DIRECTIONS FOR THIS TASK:
Return exactly and only these lines: the first of the listing through the one containing "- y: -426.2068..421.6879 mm".

BEGIN

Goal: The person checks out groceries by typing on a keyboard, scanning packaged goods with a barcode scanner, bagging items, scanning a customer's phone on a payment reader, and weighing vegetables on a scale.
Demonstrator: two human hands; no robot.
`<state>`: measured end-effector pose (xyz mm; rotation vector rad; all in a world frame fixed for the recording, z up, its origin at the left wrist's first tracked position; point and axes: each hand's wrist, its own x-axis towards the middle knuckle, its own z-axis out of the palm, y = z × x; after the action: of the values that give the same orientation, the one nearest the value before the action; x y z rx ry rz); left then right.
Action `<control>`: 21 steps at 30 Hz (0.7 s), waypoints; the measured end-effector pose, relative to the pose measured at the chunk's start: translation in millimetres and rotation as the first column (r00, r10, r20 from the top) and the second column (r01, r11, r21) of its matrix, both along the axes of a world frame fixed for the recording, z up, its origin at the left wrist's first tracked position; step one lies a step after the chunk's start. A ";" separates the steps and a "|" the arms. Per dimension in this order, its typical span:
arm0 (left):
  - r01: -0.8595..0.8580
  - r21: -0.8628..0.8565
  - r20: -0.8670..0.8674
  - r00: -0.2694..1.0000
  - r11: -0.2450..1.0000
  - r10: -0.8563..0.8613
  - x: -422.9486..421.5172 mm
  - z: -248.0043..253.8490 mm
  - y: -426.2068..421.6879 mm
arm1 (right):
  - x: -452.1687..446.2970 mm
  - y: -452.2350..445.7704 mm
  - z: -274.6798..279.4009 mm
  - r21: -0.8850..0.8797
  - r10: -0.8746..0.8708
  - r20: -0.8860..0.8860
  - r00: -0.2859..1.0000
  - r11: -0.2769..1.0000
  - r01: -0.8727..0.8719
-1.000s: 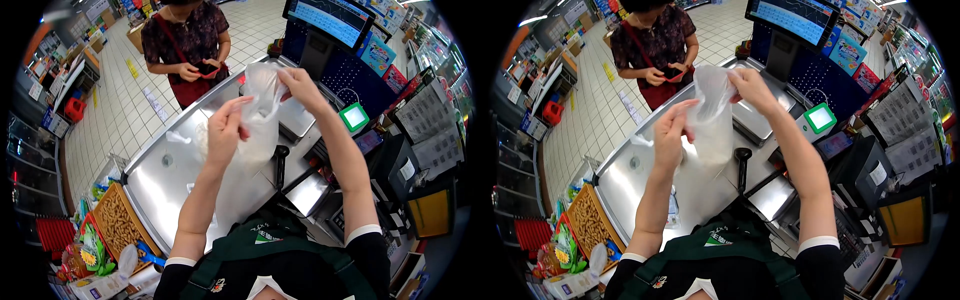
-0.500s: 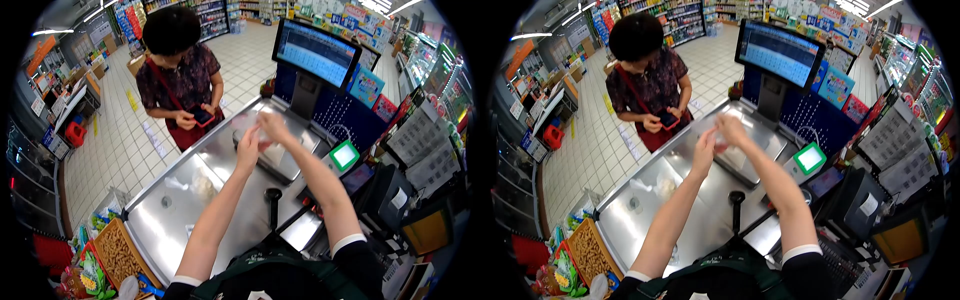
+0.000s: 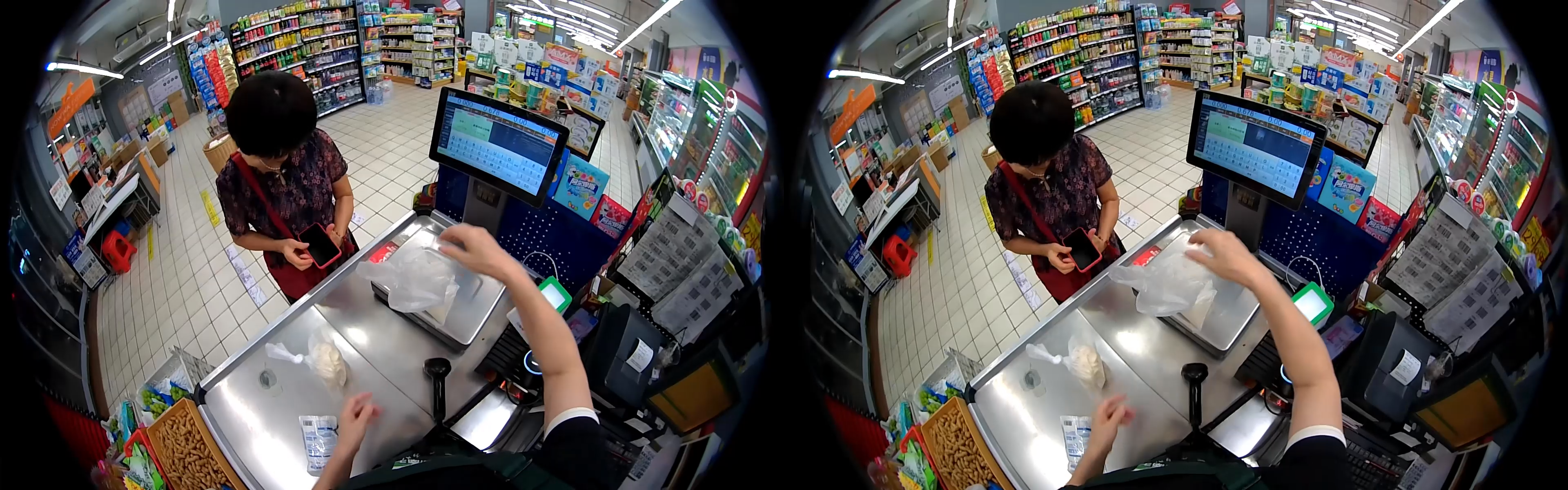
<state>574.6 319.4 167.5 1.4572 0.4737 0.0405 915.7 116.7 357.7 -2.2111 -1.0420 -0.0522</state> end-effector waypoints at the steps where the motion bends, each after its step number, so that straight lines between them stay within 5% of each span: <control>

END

RESULT:
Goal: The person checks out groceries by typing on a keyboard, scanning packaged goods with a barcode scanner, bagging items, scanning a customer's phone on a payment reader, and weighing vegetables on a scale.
Demonstrator: two human hands; no robot.
`<state>`: measured end-effector pose (xyz mm; rotation vector rad; all in a world frame fixed for the recording, z up, its origin at the left wrist's first tracked position; point and axes: each hand's wrist, its own x-axis towards the middle knuckle, its own z-axis out of the palm, y = z × x; after the action: of the values that give the same orientation, the one nearest the value before the action; x y z rx ry rz); left then right.
Action `<control>`: 21 steps at 30 Hz (0.7 s), waypoints; the measured end-effector pose, relative to the pose measured at the chunk's start: translation in millimetres and rotation as the first column (r00, r10, r20 from the top) and the second column (r01, r11, r21) of its matrix, both along the axes of a world frame fixed for the recording, z up, its origin at the left wrist's first tracked position; step one lies a step after the chunk's start. A ";" separates the steps and a "|" the arms. Per dimension in this order, its typical span:
arm0 (left):
  - r01: -0.8595..0.8580
  - r21: -0.8628..0.8565
  - r20: -0.8670..0.8674
  - r00: -0.2694..1.0000
  - r11: -0.2450..1.0000
  - r10: -0.8563..0.8613
  - x: -422.9486..421.5172 mm
  - z: -248.0043..253.8490 mm
  - y: -426.2068..421.6879 mm

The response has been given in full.